Segment Start: Collected material
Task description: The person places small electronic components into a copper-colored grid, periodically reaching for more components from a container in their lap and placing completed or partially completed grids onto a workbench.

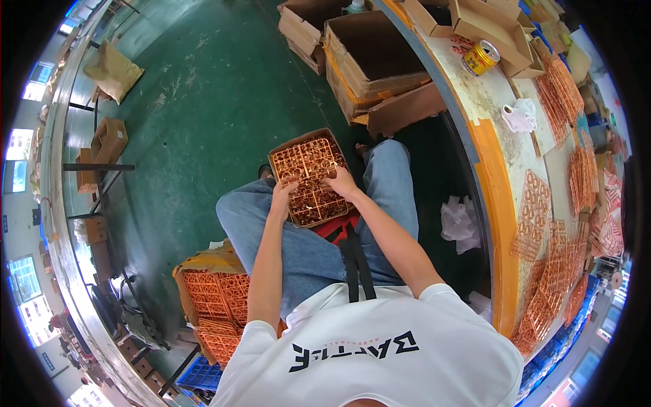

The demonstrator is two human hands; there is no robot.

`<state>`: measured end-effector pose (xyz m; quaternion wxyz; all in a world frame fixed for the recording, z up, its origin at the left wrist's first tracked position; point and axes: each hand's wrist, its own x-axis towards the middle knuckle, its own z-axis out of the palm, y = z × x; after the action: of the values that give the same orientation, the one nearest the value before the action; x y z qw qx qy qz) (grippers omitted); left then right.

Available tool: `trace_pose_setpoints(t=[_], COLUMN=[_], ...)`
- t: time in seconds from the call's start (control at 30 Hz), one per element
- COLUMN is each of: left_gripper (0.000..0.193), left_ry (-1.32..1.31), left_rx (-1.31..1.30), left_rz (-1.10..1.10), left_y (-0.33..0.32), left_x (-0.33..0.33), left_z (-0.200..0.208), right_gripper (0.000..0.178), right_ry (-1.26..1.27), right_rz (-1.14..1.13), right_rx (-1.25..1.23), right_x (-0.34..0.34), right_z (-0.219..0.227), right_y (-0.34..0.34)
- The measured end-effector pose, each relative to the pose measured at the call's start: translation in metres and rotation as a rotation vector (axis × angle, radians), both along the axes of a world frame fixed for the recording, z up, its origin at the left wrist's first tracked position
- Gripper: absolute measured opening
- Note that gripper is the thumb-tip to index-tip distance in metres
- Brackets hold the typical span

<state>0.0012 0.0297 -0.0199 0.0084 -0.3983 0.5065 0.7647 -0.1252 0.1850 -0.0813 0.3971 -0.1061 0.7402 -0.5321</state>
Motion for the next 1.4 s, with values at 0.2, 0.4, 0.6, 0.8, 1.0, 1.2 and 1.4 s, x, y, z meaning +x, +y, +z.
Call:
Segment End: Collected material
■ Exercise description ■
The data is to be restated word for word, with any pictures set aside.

■ Worked solution ■
Task description: The person places small electronic components into a copper-colored grid, periodically reaching for more components from a container in their lap and placing completed or partially completed grids onto a workbench.


The demonstrator is two human hands; there is no robot.

`<state>`: measured end-effector pose (xyz m; quaternion wxyz; all in a world frame fixed for the recording, z up, its origin at the left wrist's first tracked position; point and axes: each hand's wrist, its own x-axis towards the middle knuckle, its own z-axis out of the palm, y = z × x; after the action: of the values that give the same orientation, the one nearest the value before the action; x y z qw qx qy qz) (grippers omitted); left then right.

Available tool: `trace_pose_setpoints(t=[_], COLUMN=[_], ...)`
- t: time in seconds from the call's start (control at 30 Hz), one per element
- COLUMN is each of: left_gripper (0.000..0.193), left_ry (-1.32..1.31), left_rx (-1.31..1.30), left_rz (-1.10..1.10), left_y (-0.33..0.32), left_x (-0.33..0.33), left_z (-0.200..0.208), right_gripper (0.000..0.178), right_ry (-1.26..1.27), right_rz (-1.14..1.13), right_rx (-1.25..1.23), right_x (-0.34..0.34), right_z (-0.219..0.227), right_y (-0.34..0.34)
- The measured end-effector pose, each relative to the pose measured at the call's start: translation in metres and rotation as a rotation vector (axis × angle, radians), both along the axes of a world frame fixed for the recording, z up, its origin at the left wrist's first tracked position
- Gripper: absolute measured opening
- Note that gripper is the thumb-tip to index-tip distance in metres
- Brackets hold the typical span

<state>0.0012 0.0297 -0.0199 0.0084 -0.3983 0.5065 0.7647 -0.1252 0.1850 -0.0813 0.3971 -0.1061 0.7402 -0.5321</state>
Motion for the next 1.4 s, with values at 0.2, 0.4, 0.6, 0.8, 1.0, 1.2 and 1.4 s, x, y, z meaning +x, +y, +z.
Call:

Nothing further is needed to complete the exercise.